## EXERCISE INSTRUCTIONS
Please copy out every line in the entries that includes the word "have".

Dataset excerpts:
====
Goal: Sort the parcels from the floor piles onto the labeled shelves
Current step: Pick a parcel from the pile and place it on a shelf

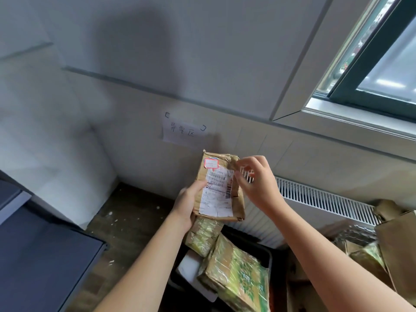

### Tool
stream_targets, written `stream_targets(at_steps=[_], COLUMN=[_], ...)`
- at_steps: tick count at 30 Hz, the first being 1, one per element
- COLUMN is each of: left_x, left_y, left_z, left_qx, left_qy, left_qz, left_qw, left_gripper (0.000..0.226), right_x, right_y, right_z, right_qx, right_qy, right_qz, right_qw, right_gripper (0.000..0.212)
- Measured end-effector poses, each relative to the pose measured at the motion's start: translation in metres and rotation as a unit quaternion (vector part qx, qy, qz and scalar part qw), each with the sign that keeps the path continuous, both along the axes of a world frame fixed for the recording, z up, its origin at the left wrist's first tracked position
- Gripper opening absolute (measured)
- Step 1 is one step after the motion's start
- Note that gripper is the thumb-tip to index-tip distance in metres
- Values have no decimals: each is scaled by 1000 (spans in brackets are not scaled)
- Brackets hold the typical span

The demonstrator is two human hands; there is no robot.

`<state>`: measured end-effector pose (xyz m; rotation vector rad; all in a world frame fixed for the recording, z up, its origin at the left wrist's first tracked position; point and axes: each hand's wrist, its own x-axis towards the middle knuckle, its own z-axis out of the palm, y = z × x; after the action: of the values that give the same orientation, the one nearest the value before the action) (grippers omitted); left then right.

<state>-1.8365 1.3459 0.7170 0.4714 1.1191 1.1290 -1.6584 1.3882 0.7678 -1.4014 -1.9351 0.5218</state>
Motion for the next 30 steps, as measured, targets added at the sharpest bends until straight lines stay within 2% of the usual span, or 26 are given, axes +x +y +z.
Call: stream_targets(at_steps=[6, 10, 14, 17, 20, 24, 30], left_x=[-15, -23, -32, -43, -62, -82, -90], left_y=[2, 2, 1, -5, -16, -44, -114], left_z=[16, 30, 48, 64, 78, 104, 136], left_qx=[38, 22, 8, -13, -46, -55, -53], left_qy=[3, 47, 166, 242, 286, 303, 326], left_qz=[-25, -2, 21, 60, 125, 192, 281], left_qw=[999, 999, 986, 968, 949, 932, 901], left_gripper=[53, 59, 70, 53, 57, 46, 44], right_x=[-28, -44, -68, -90, -114, -145, -176], right_y=[17, 19, 18, 13, 7, -5, -45], right_z=[25, 36, 44, 51, 62, 81, 105], right_qx=[-104, -128, -122, -101, -83, -63, -43], right_qy=[8, 17, -1, -26, -23, -13, 13], right_qz=[-45, -68, -59, -25, 17, 89, 203], right_qw=[994, 989, 991, 994, 996, 994, 978], right_gripper=[47, 40, 36, 35, 36, 36, 37])
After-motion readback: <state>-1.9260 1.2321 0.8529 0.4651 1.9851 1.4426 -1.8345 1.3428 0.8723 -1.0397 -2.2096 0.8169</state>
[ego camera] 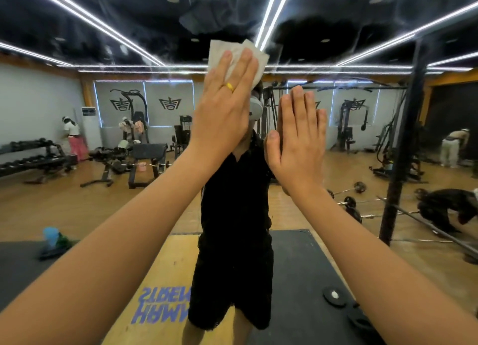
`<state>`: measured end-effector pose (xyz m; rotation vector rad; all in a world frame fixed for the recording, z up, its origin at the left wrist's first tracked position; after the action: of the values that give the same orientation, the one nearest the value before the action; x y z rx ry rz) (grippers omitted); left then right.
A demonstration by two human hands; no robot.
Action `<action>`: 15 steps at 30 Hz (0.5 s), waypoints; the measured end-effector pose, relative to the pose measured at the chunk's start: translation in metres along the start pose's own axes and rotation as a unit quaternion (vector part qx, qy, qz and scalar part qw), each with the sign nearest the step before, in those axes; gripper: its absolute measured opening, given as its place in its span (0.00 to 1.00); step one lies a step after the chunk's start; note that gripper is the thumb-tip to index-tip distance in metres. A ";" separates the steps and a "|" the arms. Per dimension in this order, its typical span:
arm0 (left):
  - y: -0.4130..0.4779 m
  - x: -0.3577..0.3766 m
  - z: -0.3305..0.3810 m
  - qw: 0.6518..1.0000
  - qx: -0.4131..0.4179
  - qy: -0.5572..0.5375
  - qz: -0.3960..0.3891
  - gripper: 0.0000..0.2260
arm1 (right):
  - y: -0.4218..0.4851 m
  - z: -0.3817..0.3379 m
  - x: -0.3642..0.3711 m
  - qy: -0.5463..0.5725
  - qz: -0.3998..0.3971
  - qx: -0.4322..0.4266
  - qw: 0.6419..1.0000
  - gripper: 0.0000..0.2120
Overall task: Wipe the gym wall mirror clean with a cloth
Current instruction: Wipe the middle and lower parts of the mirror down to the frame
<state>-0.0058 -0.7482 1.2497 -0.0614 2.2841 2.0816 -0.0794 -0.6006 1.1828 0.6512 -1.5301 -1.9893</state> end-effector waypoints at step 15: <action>-0.072 -0.022 -0.041 0.989 0.078 -0.028 -0.120 0.25 | -0.002 0.004 0.002 -0.001 0.010 -0.005 1.000 0.30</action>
<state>0.0203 -0.7953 1.1835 -0.2555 2.2695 1.7629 -0.0835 -0.5985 1.1814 0.6286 -1.5206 -1.9826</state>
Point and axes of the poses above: each hand's wrist, its own y-axis towards the middle knuckle, its own x-axis out of the palm, z = x × y, the point moved 1 cm from there along y, towards the middle knuckle, and after that the axes turned 11 degrees about -x, right-handed, at the moved point
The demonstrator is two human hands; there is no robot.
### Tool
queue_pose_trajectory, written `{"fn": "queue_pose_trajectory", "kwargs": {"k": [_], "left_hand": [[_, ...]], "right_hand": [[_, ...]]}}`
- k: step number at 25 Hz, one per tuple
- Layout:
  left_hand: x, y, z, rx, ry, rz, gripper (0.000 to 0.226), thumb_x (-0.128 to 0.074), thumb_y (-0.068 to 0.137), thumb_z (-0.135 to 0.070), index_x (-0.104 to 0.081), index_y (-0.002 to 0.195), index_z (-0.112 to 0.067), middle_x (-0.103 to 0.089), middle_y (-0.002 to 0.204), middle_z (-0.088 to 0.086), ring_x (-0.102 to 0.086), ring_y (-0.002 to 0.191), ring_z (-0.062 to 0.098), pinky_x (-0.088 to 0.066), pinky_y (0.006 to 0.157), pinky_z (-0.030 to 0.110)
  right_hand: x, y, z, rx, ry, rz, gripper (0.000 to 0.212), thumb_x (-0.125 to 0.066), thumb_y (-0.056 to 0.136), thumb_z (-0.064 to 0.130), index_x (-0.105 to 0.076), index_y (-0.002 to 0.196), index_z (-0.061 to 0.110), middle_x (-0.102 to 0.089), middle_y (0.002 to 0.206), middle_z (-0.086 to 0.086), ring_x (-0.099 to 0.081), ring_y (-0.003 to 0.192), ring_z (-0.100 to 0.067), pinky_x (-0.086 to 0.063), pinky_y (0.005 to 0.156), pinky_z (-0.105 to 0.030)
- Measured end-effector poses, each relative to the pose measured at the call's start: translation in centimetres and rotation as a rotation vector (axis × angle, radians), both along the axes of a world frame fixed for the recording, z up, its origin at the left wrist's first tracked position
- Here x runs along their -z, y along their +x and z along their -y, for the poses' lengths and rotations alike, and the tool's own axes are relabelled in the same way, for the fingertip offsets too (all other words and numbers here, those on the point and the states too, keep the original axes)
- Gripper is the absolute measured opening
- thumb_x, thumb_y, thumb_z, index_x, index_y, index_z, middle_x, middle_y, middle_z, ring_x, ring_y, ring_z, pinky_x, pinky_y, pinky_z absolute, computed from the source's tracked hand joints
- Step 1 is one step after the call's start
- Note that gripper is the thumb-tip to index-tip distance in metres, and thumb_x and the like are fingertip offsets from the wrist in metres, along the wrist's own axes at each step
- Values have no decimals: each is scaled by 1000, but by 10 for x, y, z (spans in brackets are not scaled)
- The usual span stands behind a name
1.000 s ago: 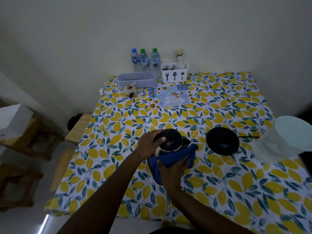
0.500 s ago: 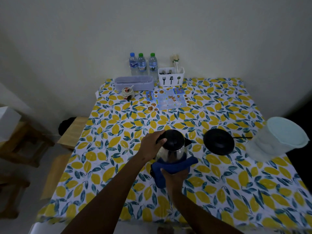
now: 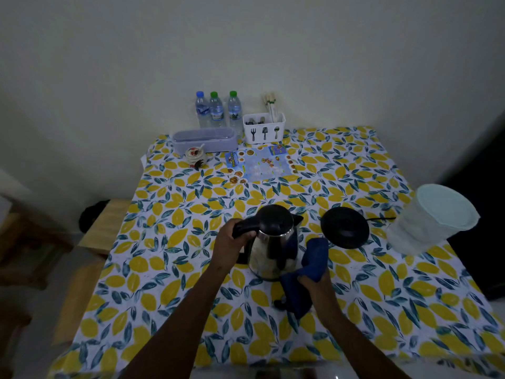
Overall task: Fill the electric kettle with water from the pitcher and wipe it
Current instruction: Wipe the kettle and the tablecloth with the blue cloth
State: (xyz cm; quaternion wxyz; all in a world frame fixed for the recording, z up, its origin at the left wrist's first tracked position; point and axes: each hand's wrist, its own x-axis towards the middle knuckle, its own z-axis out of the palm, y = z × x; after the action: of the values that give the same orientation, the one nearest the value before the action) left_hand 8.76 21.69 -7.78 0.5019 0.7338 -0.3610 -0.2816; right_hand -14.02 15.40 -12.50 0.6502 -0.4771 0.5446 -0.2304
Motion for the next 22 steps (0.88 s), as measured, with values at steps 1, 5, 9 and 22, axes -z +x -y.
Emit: {"fn": "queue_pose_trajectory", "kwargs": {"k": [1, 5, 9, 22], "left_hand": [[-2, -1, 2, -41, -13, -9, 27, -72, 83, -31, -59, 104, -19, -64, 92, -1, -62, 85, 9, -43, 69, 22], [-9, 0, 15, -181, -76, -13, 34, -69, 80, -39, -59, 106, -19, -66, 94, 3, -63, 86, 14, -45, 69, 22], [-2, -5, 37, -264, -76, 36, 26, -68, 87, -29, -57, 108, -16, -63, 97, 5, -61, 88, 22, -49, 73, 33], [59, -24, 2, -287, 238, 192, 60, -51, 97, -23, -23, 148, -10, -34, 151, 14, -35, 137, 26, -37, 110, 41]], "right_hand": [[-2, -6, 9, -19, 4, -24, 49, -41, 93, -12, -25, 140, -10, -38, 138, -34, -39, 127, -47, -33, 105, -56], [-7, -27, 46, -231, -271, -264, 48, -59, 80, -15, -44, 125, -12, -54, 118, -34, -54, 108, -45, -46, 90, -61], [11, -20, 81, -578, -500, -703, 58, -69, 74, 25, -45, 125, 13, -51, 127, -22, -56, 92, -32, -50, 74, -46], [78, 5, 76, -719, -618, -983, 81, 3, 75, 78, -14, 147, 44, -3, 162, -3, -5, 144, -41, -20, 109, -60]]}}
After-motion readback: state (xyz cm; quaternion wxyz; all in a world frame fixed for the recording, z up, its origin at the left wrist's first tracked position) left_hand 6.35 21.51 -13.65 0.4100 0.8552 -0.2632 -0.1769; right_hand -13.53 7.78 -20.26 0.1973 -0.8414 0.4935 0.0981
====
## RESULT FOR THIS TASK
- Values have no decimals: each is scaled by 1000 (spans in brackets are not scaled)
- Values have no decimals: each is scaled by 1000, but by 10 for x, y, z (spans in brackets are not scaled)

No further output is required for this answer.